## INPUT RECORDS
···

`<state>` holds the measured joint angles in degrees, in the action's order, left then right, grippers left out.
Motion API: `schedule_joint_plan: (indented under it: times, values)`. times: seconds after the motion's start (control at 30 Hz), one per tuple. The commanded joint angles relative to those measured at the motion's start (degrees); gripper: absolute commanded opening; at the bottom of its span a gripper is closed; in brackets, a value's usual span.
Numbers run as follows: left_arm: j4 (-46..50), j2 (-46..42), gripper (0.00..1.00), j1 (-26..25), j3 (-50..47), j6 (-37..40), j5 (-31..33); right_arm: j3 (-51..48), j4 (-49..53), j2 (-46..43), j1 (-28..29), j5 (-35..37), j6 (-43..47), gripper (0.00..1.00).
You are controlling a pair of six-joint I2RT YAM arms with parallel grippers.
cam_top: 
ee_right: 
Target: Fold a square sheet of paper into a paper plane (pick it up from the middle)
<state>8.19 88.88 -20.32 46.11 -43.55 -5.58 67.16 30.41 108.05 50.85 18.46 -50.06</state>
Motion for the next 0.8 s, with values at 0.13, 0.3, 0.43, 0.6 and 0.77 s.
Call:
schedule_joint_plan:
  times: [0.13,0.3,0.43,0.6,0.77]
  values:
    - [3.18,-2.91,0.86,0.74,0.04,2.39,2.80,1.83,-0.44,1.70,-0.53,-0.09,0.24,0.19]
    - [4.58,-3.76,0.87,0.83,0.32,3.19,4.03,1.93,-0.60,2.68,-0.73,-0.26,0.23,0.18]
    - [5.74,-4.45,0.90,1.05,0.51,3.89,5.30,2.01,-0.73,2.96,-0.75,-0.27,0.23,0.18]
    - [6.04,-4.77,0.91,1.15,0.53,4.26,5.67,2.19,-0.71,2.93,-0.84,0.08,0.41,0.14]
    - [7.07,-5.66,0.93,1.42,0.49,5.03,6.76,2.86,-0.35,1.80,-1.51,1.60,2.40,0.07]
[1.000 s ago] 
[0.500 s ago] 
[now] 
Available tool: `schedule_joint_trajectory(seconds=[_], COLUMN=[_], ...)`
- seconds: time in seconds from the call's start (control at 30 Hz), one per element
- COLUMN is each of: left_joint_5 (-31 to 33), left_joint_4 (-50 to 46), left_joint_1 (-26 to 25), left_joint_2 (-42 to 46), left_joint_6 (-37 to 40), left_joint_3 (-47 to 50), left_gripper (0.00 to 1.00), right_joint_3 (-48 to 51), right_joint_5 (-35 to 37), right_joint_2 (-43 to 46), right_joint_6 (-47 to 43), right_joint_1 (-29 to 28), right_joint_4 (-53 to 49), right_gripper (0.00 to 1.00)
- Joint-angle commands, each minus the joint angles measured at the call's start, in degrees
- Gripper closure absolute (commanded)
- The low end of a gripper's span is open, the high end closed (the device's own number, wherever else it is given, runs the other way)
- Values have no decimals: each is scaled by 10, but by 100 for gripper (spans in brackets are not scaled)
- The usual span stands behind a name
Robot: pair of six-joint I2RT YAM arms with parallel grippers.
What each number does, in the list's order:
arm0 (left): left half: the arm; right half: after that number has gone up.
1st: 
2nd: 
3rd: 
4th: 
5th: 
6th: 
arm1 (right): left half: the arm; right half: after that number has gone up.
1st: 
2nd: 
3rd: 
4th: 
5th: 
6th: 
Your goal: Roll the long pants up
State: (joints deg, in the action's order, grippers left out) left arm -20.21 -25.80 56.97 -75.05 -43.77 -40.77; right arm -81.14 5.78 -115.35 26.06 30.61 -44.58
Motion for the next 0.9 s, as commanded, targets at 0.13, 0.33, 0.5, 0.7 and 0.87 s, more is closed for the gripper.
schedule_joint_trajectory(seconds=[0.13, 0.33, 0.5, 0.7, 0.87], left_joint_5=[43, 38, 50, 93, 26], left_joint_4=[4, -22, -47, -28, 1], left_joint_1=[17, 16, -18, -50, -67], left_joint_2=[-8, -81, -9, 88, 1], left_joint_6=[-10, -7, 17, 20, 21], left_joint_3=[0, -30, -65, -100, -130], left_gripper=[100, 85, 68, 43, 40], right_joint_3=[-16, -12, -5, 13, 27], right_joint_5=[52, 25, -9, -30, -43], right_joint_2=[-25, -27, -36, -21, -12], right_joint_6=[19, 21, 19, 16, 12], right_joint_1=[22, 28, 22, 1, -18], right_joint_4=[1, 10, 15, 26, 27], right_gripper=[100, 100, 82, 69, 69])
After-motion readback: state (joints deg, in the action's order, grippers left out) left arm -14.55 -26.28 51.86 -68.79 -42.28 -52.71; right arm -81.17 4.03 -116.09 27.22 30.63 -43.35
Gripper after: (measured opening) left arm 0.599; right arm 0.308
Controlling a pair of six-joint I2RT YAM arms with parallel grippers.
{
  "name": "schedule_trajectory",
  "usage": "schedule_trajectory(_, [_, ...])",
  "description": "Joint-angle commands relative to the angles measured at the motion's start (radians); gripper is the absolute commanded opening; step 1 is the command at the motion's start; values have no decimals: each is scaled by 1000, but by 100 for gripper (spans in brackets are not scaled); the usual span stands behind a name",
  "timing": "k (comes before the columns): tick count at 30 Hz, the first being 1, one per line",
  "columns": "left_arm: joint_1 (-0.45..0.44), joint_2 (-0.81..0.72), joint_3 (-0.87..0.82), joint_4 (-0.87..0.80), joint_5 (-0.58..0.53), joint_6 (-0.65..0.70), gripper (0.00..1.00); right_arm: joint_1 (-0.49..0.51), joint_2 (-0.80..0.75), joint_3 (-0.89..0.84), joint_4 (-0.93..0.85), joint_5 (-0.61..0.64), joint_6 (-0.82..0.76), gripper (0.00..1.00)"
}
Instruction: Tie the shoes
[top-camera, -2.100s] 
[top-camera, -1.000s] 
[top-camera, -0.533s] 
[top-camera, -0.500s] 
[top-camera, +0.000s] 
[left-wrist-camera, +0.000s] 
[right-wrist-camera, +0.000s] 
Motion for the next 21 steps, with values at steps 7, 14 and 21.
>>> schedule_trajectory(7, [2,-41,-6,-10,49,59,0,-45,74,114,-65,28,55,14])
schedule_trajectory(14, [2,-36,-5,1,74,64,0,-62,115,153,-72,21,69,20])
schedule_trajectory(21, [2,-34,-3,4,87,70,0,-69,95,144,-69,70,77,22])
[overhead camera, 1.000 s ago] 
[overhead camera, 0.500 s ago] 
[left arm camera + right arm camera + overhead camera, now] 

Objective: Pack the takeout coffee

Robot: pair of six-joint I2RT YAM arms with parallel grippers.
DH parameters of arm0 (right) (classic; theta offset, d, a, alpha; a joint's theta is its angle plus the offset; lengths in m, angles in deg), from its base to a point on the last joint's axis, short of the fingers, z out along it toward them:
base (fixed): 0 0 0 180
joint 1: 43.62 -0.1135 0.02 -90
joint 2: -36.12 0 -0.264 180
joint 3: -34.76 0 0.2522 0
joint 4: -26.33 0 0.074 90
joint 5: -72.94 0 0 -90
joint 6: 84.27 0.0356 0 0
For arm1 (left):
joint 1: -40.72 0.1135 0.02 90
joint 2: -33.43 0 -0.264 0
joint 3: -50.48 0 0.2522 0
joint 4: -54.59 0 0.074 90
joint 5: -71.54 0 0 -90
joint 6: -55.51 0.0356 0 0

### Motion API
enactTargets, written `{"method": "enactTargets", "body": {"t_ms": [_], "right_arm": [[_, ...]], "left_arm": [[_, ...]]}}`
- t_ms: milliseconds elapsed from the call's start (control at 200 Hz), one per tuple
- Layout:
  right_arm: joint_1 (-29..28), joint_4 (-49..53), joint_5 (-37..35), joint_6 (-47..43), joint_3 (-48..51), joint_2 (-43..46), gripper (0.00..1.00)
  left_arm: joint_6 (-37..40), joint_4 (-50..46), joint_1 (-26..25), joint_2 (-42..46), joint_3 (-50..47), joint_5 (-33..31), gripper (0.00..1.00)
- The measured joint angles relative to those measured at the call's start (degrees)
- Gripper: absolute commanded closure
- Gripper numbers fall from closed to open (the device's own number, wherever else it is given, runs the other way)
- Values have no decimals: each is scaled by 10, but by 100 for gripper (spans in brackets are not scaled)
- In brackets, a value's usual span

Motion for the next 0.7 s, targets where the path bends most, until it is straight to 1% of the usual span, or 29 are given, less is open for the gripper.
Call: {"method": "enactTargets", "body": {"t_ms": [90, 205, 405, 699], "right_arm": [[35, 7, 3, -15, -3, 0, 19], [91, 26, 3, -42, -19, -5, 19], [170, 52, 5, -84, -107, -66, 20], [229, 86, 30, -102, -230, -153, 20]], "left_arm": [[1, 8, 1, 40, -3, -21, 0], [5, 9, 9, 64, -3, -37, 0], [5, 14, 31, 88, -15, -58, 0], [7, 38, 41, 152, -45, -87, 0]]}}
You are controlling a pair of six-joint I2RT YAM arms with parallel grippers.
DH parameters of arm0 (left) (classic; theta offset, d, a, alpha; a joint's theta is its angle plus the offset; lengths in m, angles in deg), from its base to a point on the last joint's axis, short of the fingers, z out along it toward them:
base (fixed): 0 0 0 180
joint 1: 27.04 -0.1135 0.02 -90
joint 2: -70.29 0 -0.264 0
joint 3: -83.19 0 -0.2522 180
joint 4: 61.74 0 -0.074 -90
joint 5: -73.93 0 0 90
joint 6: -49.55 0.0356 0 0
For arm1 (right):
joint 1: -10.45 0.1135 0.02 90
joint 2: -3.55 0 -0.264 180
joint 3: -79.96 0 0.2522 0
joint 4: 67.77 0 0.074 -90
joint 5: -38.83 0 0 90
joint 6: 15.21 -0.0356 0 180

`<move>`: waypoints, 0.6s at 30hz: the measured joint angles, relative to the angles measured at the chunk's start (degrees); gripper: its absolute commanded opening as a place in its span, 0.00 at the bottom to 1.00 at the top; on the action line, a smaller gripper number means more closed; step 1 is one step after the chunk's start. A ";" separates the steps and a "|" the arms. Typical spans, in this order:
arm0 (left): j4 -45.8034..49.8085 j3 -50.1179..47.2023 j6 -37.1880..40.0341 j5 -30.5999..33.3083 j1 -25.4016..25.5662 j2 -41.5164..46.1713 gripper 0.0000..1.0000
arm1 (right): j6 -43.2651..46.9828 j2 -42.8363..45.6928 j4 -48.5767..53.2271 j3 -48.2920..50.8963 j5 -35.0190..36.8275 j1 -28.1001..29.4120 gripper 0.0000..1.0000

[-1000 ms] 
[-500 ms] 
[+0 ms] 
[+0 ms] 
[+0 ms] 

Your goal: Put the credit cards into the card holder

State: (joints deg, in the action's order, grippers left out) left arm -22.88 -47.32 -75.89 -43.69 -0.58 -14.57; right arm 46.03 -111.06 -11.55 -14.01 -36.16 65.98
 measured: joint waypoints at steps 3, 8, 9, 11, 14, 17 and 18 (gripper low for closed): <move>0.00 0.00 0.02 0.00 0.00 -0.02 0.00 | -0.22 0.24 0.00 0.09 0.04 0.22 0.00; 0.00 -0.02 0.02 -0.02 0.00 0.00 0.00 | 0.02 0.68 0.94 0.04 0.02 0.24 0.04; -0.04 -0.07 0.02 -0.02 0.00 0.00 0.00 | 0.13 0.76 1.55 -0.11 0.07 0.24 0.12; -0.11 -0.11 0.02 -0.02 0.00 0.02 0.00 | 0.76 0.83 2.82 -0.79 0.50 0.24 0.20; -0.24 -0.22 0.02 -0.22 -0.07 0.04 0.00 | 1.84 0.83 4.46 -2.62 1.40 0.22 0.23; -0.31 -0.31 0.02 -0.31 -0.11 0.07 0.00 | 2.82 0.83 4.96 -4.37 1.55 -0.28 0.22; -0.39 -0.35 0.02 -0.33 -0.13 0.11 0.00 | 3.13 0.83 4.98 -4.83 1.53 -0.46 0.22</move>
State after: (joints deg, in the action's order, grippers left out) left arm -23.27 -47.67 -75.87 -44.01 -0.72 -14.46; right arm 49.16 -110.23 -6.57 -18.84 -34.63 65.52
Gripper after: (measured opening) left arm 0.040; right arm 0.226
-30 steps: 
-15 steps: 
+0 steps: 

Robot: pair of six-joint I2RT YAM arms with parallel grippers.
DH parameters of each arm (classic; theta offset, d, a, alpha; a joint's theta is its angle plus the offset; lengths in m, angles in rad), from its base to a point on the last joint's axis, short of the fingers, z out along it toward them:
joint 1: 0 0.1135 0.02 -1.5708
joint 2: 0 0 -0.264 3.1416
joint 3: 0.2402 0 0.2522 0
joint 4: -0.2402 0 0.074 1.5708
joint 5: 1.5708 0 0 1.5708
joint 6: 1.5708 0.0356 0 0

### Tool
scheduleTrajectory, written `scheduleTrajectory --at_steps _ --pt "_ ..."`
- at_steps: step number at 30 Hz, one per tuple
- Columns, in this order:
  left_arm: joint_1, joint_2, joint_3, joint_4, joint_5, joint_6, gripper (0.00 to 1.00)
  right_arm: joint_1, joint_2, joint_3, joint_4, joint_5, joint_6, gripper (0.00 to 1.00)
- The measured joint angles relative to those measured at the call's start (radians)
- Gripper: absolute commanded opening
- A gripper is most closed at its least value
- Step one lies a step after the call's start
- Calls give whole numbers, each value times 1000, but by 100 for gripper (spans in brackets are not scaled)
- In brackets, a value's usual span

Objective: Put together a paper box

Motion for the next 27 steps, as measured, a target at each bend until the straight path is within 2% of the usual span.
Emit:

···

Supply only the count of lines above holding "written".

## REPLY TO THE EXERCISE
2